I'm sorry for my late reply. This all sounds reasonable. My only concerns are that deprecating the old interfaces seems like a declaration of intent to eventually remove them. I believe that to the extent possible, library development should start with simple low-level interfaces which expose OS-level functionality in a straightforward manner, and then build on top of them. I realise that running processes is an especially difficult area, because different operating systems have different interfaces, there is the possibility of pipes and so forth. Perhaps this is why we have gone through multiple iterations of process-running APIs in the Haskell standard libraries. But I think that especially low-level interfaces like these should be created with the understanding that they will stay around forever, even if the cumulative result is slightly ugly. That can be an incentive to get them right the first time. In my mind, if 'createProcess' could not be implemented via the old interfaces, then that means they weren't low-level enough to start with.
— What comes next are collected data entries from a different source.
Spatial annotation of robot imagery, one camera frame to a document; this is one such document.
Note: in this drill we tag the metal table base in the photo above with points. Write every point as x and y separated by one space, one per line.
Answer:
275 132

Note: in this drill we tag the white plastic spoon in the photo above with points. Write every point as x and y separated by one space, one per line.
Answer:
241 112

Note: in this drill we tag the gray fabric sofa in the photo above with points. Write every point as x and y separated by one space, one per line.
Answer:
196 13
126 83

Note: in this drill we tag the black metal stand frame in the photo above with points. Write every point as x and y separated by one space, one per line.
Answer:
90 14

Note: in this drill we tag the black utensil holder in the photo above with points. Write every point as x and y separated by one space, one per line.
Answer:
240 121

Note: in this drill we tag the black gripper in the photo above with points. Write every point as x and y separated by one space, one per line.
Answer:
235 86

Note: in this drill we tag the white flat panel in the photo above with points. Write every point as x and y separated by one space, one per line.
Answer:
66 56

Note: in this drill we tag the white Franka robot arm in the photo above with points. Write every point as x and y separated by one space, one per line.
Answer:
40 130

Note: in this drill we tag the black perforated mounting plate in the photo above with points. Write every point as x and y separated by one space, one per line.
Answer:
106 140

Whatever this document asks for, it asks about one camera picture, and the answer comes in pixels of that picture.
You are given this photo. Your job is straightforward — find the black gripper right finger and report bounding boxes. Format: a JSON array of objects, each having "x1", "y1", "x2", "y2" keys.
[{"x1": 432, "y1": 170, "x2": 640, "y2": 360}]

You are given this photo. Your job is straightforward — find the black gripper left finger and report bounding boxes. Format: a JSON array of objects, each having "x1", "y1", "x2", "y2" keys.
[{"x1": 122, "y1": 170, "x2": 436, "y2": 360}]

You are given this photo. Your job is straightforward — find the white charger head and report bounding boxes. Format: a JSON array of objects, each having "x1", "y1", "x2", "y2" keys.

And in that case, we should be working on providing better low-level interfaces, rather than new high-level ones (I think 'createProcess' is slightly higher-level than 'runProcess' because it has a notion of a shell, pipes, fancy data structures, etc.). On the other hand, if 'runProcess' and friends were sufficient to implement 'createProcess', then that means they provided a satisfactory low-level foundation. And I think low-level interfaces are built upon, not deprecated. Duncan Coutts wrote:
The proposal is to deprecate several functions but not to remove anything. The decision to remove anything is independent.
One this issue, one thing that I think may help is to have a period where the deprecated functions still exist but are removed from the documentation. The rationale is that one of the main reasons for removing functions that are essentially duplicated by newer variants is because they clutter the API docs.
So the deprecation cycle would be something like:
1. normal 2. deprecated and still documented 3. deprecated and removed from documentation 4. removed
Another thing that would help is if haddock marked deprecated functions as such and kept them in a separate section of the index, at least in the synopsis. It should be easy for haddock 2.x to find deprecated functions since it can just look at the pragmas which are presumably preserved by the GHC api.